Climate legislation still faces a long road. House leaders say they may bring the bill up for vote in August. If the House approves it this year, Senate Democrats say they may take it up for consideration in 2009. Some have pointed out that President Obama may be more willing to use his political goodwill on passing health care reform, as opposed to climate legislation that is opposed by much of American big business. If so, it could be 2010 before climate legislation actually reaches the President’s desk.

The legislation was received warmly by some groups, with trepidation by others.

“With this bill, the committee has seized a triple opportunity: to combat climate change, to enhance our nation’s security, and to unleash American ingenuity for building the economy of tomorrow. ACESA will spur new markets for clean energy and technology and provides a clear and ambitious goal to reduce U.S. emissions 80 percent by 2050,” said Jonathan Lash, president of the World Resources Institute.

However, Howard Learner, Executive Director of the Environmental Law and Policy Center, was critical of the bill’s prospects for creating green-sector jobs. “We hope that the legislation will be strengthened to seize clean energy development and job creation opportunities as the legislative process continues,” he said.
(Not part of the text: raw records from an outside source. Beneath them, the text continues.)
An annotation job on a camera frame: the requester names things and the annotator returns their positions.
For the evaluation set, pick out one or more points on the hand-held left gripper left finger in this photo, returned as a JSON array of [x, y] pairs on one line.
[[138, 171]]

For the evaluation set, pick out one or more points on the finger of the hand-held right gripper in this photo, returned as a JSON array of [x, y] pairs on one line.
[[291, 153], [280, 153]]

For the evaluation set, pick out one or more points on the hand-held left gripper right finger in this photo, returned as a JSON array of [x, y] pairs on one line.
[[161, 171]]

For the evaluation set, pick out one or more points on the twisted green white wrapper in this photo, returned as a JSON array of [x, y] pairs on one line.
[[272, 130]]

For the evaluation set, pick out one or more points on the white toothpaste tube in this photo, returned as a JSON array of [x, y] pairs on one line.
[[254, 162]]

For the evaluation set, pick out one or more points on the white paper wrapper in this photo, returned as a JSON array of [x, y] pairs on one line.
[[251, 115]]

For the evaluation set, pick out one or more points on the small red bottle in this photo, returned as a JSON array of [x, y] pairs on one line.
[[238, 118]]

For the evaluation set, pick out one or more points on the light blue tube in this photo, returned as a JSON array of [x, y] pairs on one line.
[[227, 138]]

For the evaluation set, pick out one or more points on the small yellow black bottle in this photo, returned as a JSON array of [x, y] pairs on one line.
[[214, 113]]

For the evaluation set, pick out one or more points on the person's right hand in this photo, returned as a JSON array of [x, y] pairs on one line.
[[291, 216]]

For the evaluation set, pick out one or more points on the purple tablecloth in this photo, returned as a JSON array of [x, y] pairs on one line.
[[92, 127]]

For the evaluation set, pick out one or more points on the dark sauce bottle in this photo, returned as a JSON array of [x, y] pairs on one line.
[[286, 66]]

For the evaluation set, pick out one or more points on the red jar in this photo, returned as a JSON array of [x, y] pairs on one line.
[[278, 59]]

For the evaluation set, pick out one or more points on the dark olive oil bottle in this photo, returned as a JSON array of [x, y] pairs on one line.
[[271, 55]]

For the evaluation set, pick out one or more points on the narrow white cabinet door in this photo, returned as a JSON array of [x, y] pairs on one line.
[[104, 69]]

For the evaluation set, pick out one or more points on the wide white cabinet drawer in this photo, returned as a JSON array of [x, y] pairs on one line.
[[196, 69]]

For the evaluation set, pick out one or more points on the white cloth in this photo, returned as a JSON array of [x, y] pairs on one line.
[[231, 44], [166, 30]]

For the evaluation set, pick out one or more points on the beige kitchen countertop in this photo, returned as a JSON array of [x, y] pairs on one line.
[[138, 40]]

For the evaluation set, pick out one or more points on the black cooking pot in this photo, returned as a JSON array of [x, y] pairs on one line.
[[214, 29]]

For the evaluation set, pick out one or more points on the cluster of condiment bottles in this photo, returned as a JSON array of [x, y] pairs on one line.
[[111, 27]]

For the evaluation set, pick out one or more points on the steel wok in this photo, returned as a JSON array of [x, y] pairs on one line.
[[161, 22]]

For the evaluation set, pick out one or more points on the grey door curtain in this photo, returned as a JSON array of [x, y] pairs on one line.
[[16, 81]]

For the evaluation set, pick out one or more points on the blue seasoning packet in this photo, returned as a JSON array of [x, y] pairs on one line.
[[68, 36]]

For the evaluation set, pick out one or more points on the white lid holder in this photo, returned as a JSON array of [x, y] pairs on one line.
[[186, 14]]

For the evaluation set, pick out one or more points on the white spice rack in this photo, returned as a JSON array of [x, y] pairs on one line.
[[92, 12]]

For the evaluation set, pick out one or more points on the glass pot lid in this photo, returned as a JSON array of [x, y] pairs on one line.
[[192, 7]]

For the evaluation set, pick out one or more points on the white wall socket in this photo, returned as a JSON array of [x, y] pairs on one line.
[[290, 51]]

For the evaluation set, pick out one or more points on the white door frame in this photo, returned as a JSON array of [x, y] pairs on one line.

A coalition including Greenpeace USA, Friends of the Earth, Public Citizen, Citizen Power, the Center for Biological Diversity,  TURN-The Utility Reform Network, Sustainable Energy & Economy Network and other groups was unhappy with compromises in the bill.

“While a week of debate failed to adequately strengthen protections for consumers, communities, and the climate in this bill, it erased all doubt of who will benefit most from it: Big Business. Despite the best efforts of Chairman Waxman, the decision-making process was co-opted by oil and coal lobbyists determined to sustain our addiction to dirty fossil fuels, even as the country stands ready to rebuild our economy and clean up the environment with real clean energy,” the groups said in a joint statement.

The groups say the emissions targets are “far weaker” than what scientists say is necessary to avoid catastrophic climate change.

U.S. efforts on climate change play an important role in global climate talks this December in Copenhagen, Denmark.

Particularly key is getting the U.S. and China to agree on dialogue. To that end, House Speaker Nancy Pelosi and Senate Foreign Relations Committee Chairman John Kerry, both Democrats, are visiting China over Memorial Day weekend to engage leaders on climate strategies.

Meanwhile, in the Senate, the Energy and Natural Resources Committee voted down a Republican amendment that would have jettisoned a renewable electricity standard from the committee’s forthcoming energy package, Reuters reports.

The committee’s proposed bill would require power plants to generate 3 percent of their output from renewables between 2011 and 2013, with targets rising to 15 percent between 2021 and 2039.